Pure Secondary Versus Mixed Primary/Secondary Offerings
The structural distinction between pure secondary and mixed offerings determines who bears dilution and who receives proceeds.
Pure Secondary
In a pure secondary offering, only existing shares are sold; no new shares are issued. The issuer is not raising capital and the share count does not change. Existing non-selling shareholders are not diluted because no new shares enter the float. The structure is non-dilutive to the broader shareholder base, though the increased free float typically pressures the share price modestly through supply absorption.
- Pure Secondary Offering
An equity offering in which only existing shares are sold by selling shareholders, with no new shares issued by the issuer and no proceeds flowing to the issuer's balance sheet. Pure secondary offerings are the dominant tool for PE sponsor and insider monetization of post-IPO positions and are structurally distinct from primary offerings (where the issuer is the seller) and mixed offerings (where both primary and secondary components are combined). The structure is non-dilutive to the broader shareholder base and produces no economic impact on the issuer beyond the modest supply-absorption effect on the share price.
Mixed Primary/Secondary
Many follow-on offerings combine primary and secondary components: the issuer raises some new capital while existing holders simultaneously monetize a portion of their positions. The mix is allocated based on the issuer's capital needs and the selling holders' liquidity preferences. Meta's 2013 follow-on offering is the canonical example of a mixed structure: roughly 27 million primary shares were issued by Facebook to fund corporate purposes, while approximately 43 million secondary shares were sold by Mark Zuckerberg and other selling stockholders. The mixed structure lets the bank execute one transaction that serves both the issuer's capital needs and the selling holders' liquidity goals, sharing the marketing cost across primary and secondary economics.
Disclosure and Allocation
Mixed offerings disclose the primary and secondary components separately in the prospectus supplement, and the underwriting discount is typically applied at the same percentage to both components. The selling-shareholder allocation is disclosed individually for any holder selling more than 1 percent of the deal, providing transparency on which insiders are monetizing through the offering.

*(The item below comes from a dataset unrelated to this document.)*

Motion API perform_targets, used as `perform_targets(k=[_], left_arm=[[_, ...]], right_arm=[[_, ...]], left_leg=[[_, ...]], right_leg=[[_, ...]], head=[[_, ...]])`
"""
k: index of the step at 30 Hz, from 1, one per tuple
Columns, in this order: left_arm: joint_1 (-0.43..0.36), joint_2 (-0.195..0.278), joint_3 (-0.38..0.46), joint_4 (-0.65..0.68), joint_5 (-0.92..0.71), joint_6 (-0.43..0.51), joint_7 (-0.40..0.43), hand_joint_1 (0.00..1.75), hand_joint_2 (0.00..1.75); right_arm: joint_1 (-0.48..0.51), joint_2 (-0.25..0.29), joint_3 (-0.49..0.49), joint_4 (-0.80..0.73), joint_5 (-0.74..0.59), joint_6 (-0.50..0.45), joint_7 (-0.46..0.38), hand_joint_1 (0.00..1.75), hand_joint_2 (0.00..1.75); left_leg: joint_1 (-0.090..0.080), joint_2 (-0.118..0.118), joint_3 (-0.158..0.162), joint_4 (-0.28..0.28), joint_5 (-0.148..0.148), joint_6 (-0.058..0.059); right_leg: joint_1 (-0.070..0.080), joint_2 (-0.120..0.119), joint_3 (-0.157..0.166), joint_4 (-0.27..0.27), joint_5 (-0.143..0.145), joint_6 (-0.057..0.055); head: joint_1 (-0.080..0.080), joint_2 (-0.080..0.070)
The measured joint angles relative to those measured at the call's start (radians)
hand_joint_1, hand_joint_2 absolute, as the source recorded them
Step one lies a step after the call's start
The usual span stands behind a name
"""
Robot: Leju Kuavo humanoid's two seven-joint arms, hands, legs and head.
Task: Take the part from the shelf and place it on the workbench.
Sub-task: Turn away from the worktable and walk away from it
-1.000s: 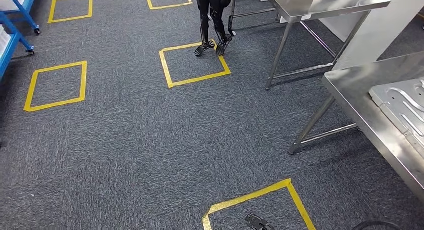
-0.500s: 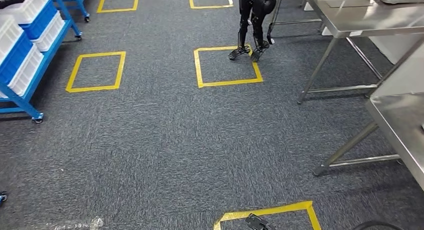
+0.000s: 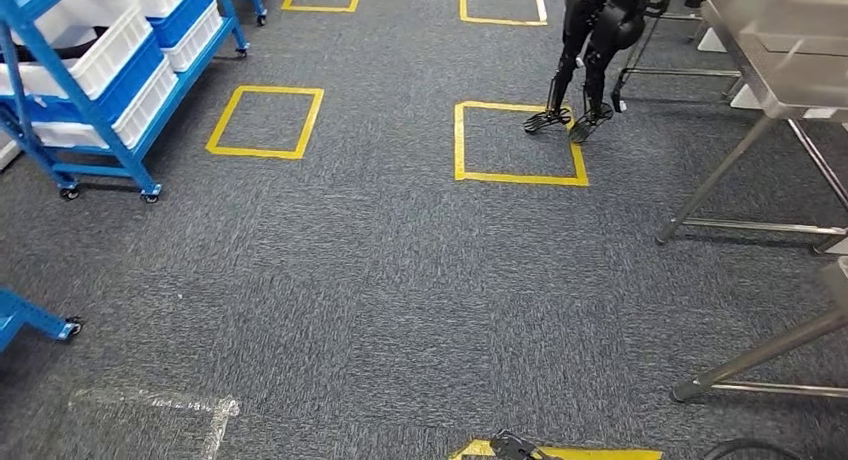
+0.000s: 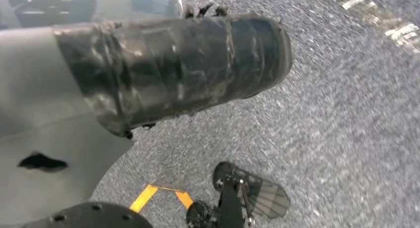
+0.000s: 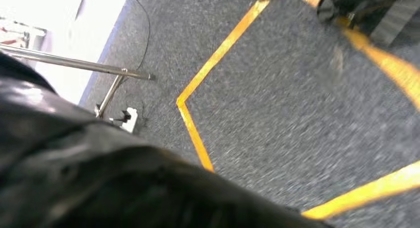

The Post-IPO Sell-Down Pattern
The dominant secondary-offering use case is the staged sell-down by private-equity sponsors and founders following the post-IPO lockup expiration.
IPO Closes (Day 0)
Sponsor (or founder) retains substantial ownership at IPO; lockup typically restricts sales for 180 days though some structures use staged or early-release variants.
Lockup Expires (Day 180)
Standard lockup releases the entire position from contractual sale restrictions, but sponsors rarely sell the entire stake immediately because the supply impact would damage pricing.
Stabilization Window (Days 180-365)
Most sponsors hold position for 6 to 12 months post-lockup to let the stock establish a stable post-IPO trading pattern before initiating sales.
First Sell-Down (Year 1-2)
Sponsor launches first secondary offering, typically through a block trade at a 4 to 8 percent discount to the closing price. Size is usually 10 to 20 percent of remaining position.
Sustained Sell-Down (Years 2-4)
Sponsor continues with subsequent block trades or marketed follow-ons over 18 to 36 months, calibrating size and timing to market windows and fund-life considerations.
Final Exit (Year 4-5)
Sponsor monetizes remaining position through a final block trade or distribution to LPs in kind. Sponsor's economic exposure to the company is fully unwound.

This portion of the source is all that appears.